## Exercise details
Pictures in the data must not be copied, but everything else should be output exactly.

## Material provided
= = = = =

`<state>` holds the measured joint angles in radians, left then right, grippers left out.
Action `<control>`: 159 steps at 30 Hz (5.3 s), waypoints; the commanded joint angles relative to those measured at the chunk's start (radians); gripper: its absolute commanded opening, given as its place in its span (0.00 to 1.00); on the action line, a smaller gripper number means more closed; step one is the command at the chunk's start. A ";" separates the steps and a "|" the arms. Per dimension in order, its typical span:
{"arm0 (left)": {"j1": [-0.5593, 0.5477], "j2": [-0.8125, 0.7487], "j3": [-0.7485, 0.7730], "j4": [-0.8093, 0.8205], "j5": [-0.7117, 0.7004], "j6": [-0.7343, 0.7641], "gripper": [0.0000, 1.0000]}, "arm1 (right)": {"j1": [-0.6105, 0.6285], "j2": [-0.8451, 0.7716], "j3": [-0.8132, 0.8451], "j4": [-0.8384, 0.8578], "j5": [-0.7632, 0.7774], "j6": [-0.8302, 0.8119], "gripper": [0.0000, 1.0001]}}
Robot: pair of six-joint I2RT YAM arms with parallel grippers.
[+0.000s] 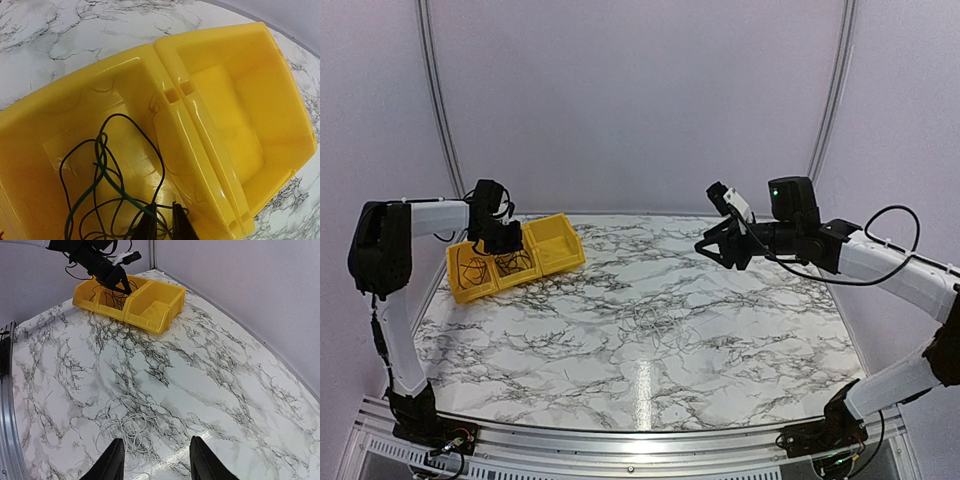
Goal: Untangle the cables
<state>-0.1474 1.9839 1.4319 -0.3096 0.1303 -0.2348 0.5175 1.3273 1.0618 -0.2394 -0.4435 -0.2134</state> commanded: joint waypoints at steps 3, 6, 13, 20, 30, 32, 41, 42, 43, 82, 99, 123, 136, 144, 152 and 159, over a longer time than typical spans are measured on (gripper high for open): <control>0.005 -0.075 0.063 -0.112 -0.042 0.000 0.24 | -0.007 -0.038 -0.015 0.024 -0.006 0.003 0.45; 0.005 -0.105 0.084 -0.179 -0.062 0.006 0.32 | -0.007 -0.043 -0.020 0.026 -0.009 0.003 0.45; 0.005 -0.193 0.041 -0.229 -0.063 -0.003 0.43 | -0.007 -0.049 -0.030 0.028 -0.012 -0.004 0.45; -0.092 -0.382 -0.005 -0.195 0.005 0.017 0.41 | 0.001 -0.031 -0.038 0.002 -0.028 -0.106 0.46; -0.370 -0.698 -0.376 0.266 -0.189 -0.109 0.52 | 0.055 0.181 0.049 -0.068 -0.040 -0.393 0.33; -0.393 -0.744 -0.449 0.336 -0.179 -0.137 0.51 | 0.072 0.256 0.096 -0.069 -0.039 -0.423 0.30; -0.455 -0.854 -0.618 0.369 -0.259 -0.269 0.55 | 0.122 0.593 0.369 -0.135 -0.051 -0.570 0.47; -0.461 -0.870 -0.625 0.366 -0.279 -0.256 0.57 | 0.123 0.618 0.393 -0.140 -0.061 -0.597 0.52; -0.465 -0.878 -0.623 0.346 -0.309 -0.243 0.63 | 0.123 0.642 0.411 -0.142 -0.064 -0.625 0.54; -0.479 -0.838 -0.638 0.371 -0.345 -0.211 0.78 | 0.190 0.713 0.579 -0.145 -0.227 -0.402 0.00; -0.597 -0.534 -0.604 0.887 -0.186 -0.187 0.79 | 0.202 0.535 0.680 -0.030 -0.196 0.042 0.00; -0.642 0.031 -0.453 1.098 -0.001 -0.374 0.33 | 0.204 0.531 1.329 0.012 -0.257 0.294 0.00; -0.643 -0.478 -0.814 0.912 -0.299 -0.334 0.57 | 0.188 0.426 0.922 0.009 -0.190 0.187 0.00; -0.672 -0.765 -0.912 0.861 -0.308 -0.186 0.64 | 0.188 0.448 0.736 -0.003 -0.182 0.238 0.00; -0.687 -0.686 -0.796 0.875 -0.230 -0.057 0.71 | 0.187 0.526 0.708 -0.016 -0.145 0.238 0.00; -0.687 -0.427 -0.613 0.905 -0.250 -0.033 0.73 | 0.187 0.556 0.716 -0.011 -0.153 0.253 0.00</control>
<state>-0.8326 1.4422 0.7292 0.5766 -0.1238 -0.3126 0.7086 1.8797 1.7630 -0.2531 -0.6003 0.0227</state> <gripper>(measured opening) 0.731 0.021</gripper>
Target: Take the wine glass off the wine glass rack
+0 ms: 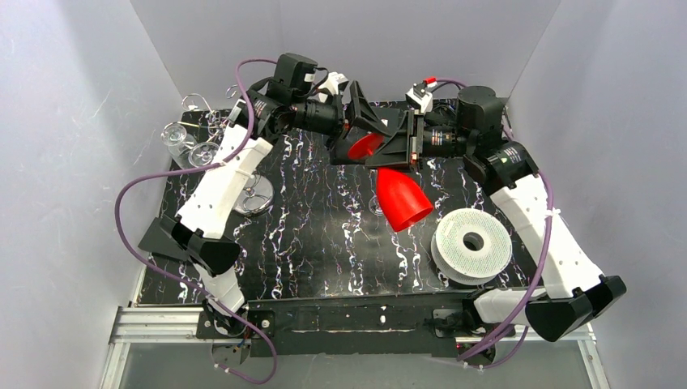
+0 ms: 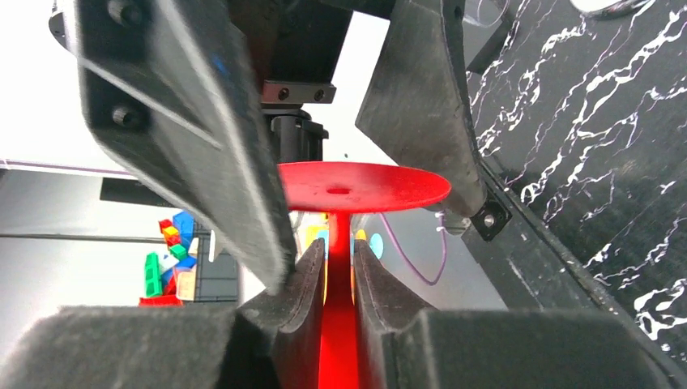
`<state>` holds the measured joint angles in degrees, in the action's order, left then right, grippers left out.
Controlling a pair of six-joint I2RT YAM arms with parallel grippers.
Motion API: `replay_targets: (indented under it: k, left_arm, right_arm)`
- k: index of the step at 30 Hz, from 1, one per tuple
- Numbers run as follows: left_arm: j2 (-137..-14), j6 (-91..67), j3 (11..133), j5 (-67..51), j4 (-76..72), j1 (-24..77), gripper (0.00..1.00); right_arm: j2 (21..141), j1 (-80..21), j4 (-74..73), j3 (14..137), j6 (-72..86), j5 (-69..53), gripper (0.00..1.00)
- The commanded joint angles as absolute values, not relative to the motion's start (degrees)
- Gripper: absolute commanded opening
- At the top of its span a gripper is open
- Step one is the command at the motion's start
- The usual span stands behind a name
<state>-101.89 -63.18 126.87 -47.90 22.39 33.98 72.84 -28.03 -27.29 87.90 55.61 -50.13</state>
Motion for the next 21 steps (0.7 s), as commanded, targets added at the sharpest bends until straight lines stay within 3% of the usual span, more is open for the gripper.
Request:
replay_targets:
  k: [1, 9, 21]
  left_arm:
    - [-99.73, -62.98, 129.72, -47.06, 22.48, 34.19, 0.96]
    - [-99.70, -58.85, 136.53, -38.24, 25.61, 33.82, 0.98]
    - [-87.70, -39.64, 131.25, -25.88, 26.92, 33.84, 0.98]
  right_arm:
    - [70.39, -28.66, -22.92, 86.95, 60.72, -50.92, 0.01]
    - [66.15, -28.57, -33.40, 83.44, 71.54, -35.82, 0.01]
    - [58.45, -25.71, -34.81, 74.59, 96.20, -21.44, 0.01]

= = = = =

## Answer below
`<state>` holds the measured joint angles in radians, left then right, grippers left out.
Action `<control>`: 159 steps at 30 Hz (5.3 s), waypoints; the commanded joint angles relative to those measured at the chunk's start (radians); gripper: its absolute commanded opening, given as its place in its span (0.00 to 1.00); on the action line, a smaller gripper number means more closed; step one is the command at the chunk's start. A ";" separates the steps and a "|" the arms. Per dimension in order, its typical span:
{"arm0 (left)": {"j1": [-0.5593, 0.5477], "j2": [-0.8125, 0.7487], "j3": [-0.7485, 0.7730], "j4": [-0.8093, 0.8205], "j5": [-0.7117, 0.7004], "j6": [-0.7343, 0.7641], "gripper": [0.0000, 1.0000]}, "arm1 (right)": {"j1": [-0.6105, 0.6285], "j2": [-0.8451, 0.7716], "j3": [-0.8132, 0.8451], "j4": [-0.8384, 0.8578], "j5": [-0.7632, 0.7774], "j6": [-0.8302, 0.8119], "gripper": [0.0000, 1.0001]}}
Robot: pair of six-joint I2RT YAM arms with parallel grippers.
[+0.000s] 
Goal: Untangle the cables
<state>-0.1474 1.9839 1.4319 -0.3096 0.1303 -0.2348 0.5175 1.3273 1.0618 -0.2394 -0.4435 -0.2134</state> commanded: joint waypoints at steps 3, 6, 13, 20, 30, 32, 41, 42, 43, 82, 99, 123, 136, 144, 152 and 159, over a longer time than typical spans are measured on (gripper high for open): <control>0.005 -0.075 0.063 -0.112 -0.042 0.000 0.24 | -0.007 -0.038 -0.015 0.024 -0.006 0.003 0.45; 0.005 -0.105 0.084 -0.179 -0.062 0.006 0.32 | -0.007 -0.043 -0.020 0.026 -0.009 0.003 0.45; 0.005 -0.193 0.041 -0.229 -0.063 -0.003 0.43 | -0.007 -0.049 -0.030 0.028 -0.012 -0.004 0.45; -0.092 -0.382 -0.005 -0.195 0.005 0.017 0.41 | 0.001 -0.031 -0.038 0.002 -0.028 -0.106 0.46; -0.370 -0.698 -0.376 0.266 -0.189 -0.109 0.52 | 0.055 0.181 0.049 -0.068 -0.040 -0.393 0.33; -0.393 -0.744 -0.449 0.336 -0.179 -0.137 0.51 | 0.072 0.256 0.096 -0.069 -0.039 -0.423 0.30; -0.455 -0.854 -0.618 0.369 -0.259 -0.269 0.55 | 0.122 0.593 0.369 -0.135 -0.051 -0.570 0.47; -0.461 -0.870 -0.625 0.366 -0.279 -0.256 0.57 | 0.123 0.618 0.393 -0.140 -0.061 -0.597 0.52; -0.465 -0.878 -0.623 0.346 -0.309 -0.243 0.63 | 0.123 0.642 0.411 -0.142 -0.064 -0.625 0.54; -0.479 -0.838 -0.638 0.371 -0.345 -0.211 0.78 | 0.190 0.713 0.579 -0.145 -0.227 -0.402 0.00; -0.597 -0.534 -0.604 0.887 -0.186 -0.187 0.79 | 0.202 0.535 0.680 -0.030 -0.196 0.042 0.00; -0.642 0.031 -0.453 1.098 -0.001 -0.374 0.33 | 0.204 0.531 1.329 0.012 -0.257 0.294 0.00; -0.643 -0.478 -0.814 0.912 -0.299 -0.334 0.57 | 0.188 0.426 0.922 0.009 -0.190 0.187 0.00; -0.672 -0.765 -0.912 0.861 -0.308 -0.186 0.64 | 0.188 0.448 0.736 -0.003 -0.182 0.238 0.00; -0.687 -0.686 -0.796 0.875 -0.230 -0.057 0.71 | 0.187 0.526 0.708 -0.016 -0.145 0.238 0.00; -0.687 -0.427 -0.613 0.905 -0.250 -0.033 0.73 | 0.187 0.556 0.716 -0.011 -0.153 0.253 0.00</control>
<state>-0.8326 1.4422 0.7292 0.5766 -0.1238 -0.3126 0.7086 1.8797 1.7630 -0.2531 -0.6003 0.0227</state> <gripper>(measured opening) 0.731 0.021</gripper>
Target: Take the wine glass off the wine glass rack
+0 ms: 
+0 ms: 
`<state>` holds the measured joint angles in degrees, in the action's order, left then right, grippers left out.
Controlling a pair of six-joint I2RT YAM arms with parallel grippers.
Motion API: `replay_targets: (indented under it: k, left_arm, right_arm)`
- k: index of the step at 30 Hz, from 1, one per tuple
- Numbers run as follows: left_arm: j2 (-137..-14), j6 (-91..67), j3 (11..133), j5 (-67..51), j4 (-76..72), j1 (-24..77), gripper (0.00..1.00); right_arm: j2 (21..141), j1 (-80..21), j4 (-74..73), j3 (14..137), j6 (-72..86), j5 (-69..53), gripper (0.00..1.00)
- The commanded joint angles as absolute values, not relative to the motion's start (degrees)
- Gripper: absolute commanded opening
- At the top of its span a gripper is open
- Step one is the command at the motion's start
- The usual span stands behind a name
<state>-101.89 -63.18 126.87 -47.90 22.39 33.98 72.84 -28.03 -27.29 87.90 55.61 -50.13</state>
Motion for the next 21 steps (0.7 s), as commanded, targets added at the sharpest bends until straight lines stay within 3% of the usual span, more is open for the gripper.
Request:
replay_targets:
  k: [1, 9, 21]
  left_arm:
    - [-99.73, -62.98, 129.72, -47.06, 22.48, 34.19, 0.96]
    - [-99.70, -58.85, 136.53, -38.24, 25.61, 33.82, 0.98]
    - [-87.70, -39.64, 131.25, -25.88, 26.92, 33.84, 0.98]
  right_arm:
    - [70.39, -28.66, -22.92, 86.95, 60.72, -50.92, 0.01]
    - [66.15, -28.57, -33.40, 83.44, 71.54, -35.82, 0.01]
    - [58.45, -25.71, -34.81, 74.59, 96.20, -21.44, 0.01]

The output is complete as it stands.